This funding opportunity announcement (FOA) calls for research on a broad range of scientific areas within NCI’s Division of Cancer Control and Populations Sciences’ (DCCPS) mission and portfolio, including but not limited to research in statistical and analytic methods, epidemiology and genomics, cancer survivorship, cancer-related behaviors, health care delivery, and implementation science.
Competition for research funding has grown increasingly more challenging, and the stakes are particularly high within NCI and NIH. In addition to an increasing number of R01 applications, another issue that the NCI is grappling with is the increasing average cost of grants, and the resulting increased competition for limited funds.
Additionally, as the cost of grants continues to increase, scientists and policy makers are concerned about the challenges early-stage investigators (ESIs) face, including the length of time it takes to achieve their first R01 award. Chief among those challenges is the unprecedented number of applicants competing for funding pools. This has become a focal point of NIH with the Next Generation Researchers Initiative, and in the call to action in the 21st Century Cures Act, “to promote opportunities for new researchers and earlier research independence, such as policies to increase opportunities for new researchers to receive funding, enhance training and mentorship programs for researchers, and enhance workforce diversity.”

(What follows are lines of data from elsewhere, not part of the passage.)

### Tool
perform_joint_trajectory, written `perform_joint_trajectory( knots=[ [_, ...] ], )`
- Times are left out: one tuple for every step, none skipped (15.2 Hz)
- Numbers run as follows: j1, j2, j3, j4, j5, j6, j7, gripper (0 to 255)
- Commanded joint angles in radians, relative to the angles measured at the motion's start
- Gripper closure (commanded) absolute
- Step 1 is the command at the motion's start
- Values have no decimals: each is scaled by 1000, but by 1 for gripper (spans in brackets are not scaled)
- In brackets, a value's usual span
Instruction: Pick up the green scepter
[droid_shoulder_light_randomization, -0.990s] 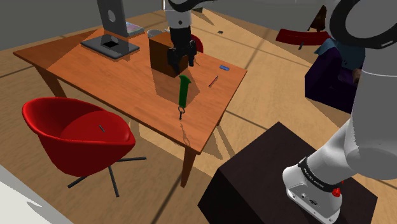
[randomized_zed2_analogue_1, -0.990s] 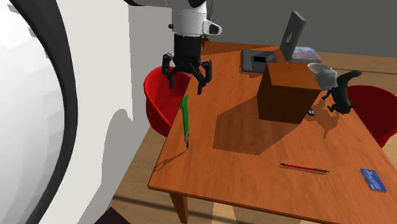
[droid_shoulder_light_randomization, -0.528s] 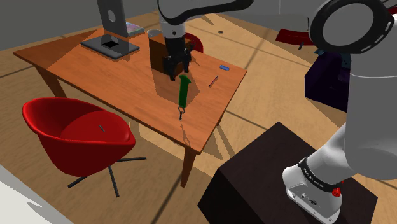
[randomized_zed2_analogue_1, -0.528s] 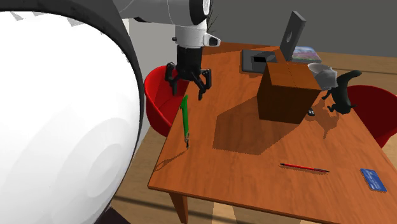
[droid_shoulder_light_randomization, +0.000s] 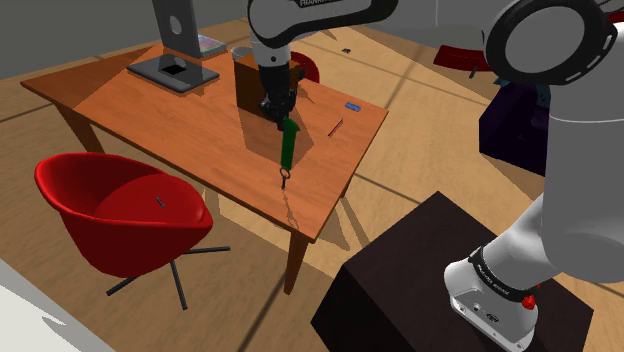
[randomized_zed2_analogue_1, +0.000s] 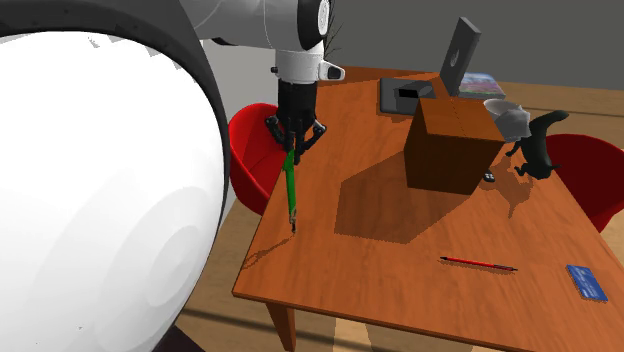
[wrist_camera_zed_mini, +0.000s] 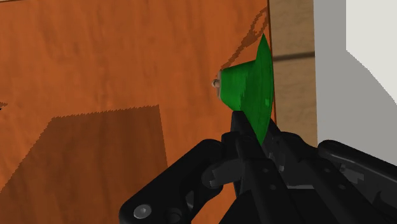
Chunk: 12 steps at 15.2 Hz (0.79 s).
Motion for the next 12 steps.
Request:
perform_joint_trajectory(
  knots=[
    [0,0,0,-1,0,0,0,255],
    [0,0,0,-1,0,1,0,255],
    [0,0,0,-1,0,0,0,255],
    [0,0,0,-1,0,0,0,255],
    [-1,2,-1,3,0,-1,-2,255],
    [-1,-1,0,12,0,-13,-2,255],
    [0,-4,0,20,1,-24,-2,255],
    [0,-7,1,30,1,-36,-3,255],
    [0,-9,1,39,2,-48,-3,255],
    [1,-12,1,49,2,-60,-3,255],
    [1,-14,1,59,3,-72,-3,255],
    [2,-16,2,70,3,-85,-4,255]
  ],
)
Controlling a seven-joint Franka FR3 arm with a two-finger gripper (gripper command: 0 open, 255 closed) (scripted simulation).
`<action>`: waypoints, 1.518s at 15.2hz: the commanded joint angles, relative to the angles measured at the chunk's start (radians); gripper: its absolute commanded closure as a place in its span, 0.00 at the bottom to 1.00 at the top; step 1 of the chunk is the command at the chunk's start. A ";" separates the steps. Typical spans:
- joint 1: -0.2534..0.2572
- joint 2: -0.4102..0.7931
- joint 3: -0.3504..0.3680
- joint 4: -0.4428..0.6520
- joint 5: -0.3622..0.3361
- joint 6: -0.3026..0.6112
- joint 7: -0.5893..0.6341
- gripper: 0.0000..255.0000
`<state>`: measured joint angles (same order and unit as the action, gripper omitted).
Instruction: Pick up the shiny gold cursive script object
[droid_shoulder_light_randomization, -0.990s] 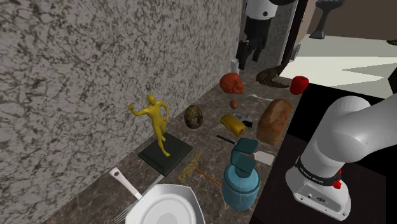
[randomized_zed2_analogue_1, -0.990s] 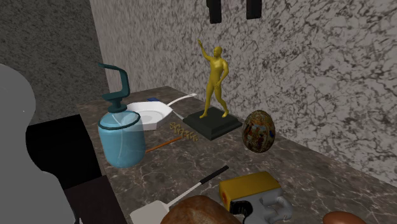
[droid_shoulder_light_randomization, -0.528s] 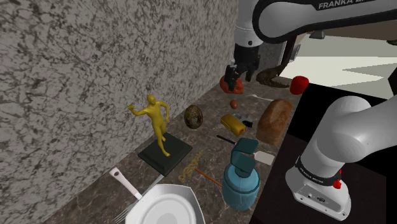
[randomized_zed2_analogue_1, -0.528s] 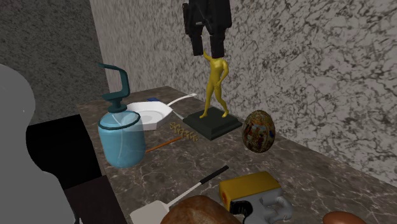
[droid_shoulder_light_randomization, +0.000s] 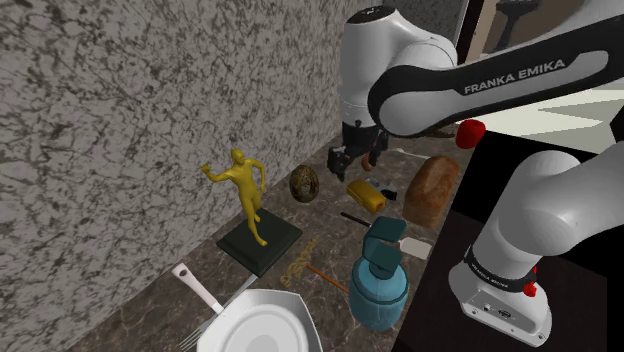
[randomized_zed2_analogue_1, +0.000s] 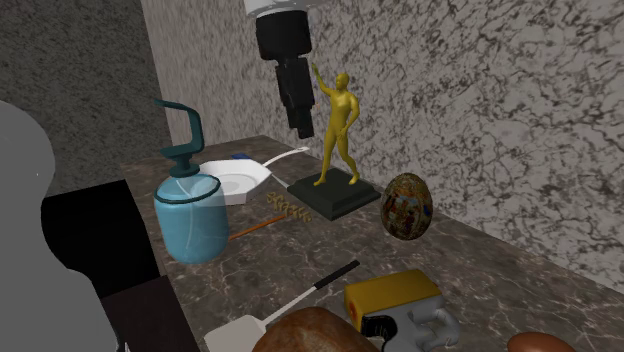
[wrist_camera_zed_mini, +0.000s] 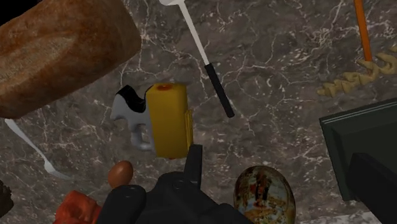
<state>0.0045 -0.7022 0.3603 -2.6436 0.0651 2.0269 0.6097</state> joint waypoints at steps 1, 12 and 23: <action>-0.003 0.047 0.067 -0.009 0.013 0.050 0.095 0.00; -0.196 0.498 0.465 0.107 -0.190 0.285 0.698 0.00; -0.139 1.038 0.452 0.336 -0.740 0.239 1.312 0.00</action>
<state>-0.1440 0.3201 0.8219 -2.3100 -0.6564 2.2614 1.9049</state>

This FOA will promote a diversity of research topics and scientific challenges in the population sciences that lend themselves to a shorter time span and reduced budget. This FOA encourages and supports ESIs and grow the ESI applicant pool and portfolio.
The mission of NCI’s Division of Cancer Control and Population Sciences (DCCPS) is to reduce risk, incidence, and deaths from cancer, as well as enhance the quality of life for cancer survivors. The division conducts and supports an integrated program of the highest quality genetic, epidemiologic, behavioral, social, applied, and surveillance cancer research. DCCPS-funded research aims to understand the causes and distribution of cancer in populations, support the development and delivery of effective interventions, and monitor and explain cancer trends in all segments of the population.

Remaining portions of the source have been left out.